The comparison operators form a group with ternary and other n-ary forms so that they can be used in the mathematical way. Thus the following pairs are equivalent:

  if 0 <= x < y:
    // ...
  if 0 <= x and x < y:
    // ...

  if 0 <= from <= to < size:
    // ...
  if 0 <= from and from <= to and to < size:
    // ...

  if 0 == base <= level < top:
    // ...
  if 0 == base and base <= level and level < top:
    // ...

Calls and arguments

Calls and arguments are done with spaces in Toit, not with parentheses and commas. Thus we write:

import math show *

my_function x y z:
  foo x y z          // In C: foo(x, y, z)
  c7 := 2 * (sin x)  // In C: 2 * sin(x)

The mathematical operators all have higher precedence than calls, so the following are equivalent:

  foo x + 1 y + 2 z + 3
  foo (x + 1) (y + 2) (z + 3)

  cos x + PI / 4    // In C: cos(x + PI / 4)
  cos (x + PI / 4)  // In C: cos(x + PI / 4)
  cos(x + PI / 4)   // Looks like C call syntax.

The third form, with the redundant parentheses and no space, looks like a C-style call syntax. However this is an illusion:

import math show *

my_function x/float y/float:
  acos(x) + 100   // Not what it looks like!
  acos (x + 100)  // Equivalent!

  atan2 x y       // Correct.
  atan2(x, y)     // Syntax error!

Logical operators

In descending precedence order:

  • not
  • and
  • or
  • ?: (the ternary operator)

The first three match the names used in Python and C++. In C++ these alphabetical forms are rarely used, and it is more common to see the symbolic forms, &&, ||, and !. The symbolic forms are not available in Toit.

The following pairs are equivalent:

my_function a b c:
  if not a and b == 0:
    // ...
  if (not a) and (b == 0):
    // ...

  if a == 0 or b == 0 and c == 0:
    // ...
  if (a == 0) or ((b == 0) and (c == 0)):
    // ...

Since the logical operators are lower than the calls and arguments we have to group them:

my_unary_function x/bool:
  // ...

is_odd x/int -> bool:
  return x % 2 == 1

my_function condition_a/bool condition_b/bool x/int y/int:
  my_unary_function (condition_a and condition_b)  // Parentheses needed.
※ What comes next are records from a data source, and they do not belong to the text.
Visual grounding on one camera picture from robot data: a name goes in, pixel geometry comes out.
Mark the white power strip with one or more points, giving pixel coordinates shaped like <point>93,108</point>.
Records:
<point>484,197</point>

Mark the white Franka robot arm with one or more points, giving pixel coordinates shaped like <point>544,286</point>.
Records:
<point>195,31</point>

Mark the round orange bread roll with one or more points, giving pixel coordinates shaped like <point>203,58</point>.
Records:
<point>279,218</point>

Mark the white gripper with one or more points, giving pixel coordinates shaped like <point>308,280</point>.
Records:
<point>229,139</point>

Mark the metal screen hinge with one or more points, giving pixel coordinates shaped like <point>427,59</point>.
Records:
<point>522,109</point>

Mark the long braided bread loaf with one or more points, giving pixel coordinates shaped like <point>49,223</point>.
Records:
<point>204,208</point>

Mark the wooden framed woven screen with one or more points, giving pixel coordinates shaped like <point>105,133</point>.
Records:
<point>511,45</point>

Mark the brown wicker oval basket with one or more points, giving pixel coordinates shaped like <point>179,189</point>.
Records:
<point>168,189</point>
  // The following two forms are equivalent.
  if is_odd x and is_odd y:
    // ...
  if (is_odd x) and (is_odd y):
    // ...

Assignment operators

The lowest operators in the precedence order are the assignment operators, = := ::= += -= *= /= %= |= ^= &= <<= >>= >>>=.

Since they are below the logical operators and calls, we can write equivalently:

  angle_1 := atan2 x y
  angle_2 := (atan2 x y)

  condition_1 := condition_a and condition_b
  condition_2 := (condition_1 and condition_b)

Assignment operators are only allowed at the start of statements and in the first clause of a for, if, or while statement.

  while data := reader.read:
    // data was not null.

  if parsed := (int.parse str --on_error=: null):
    // parsed is not null and thus a valid number.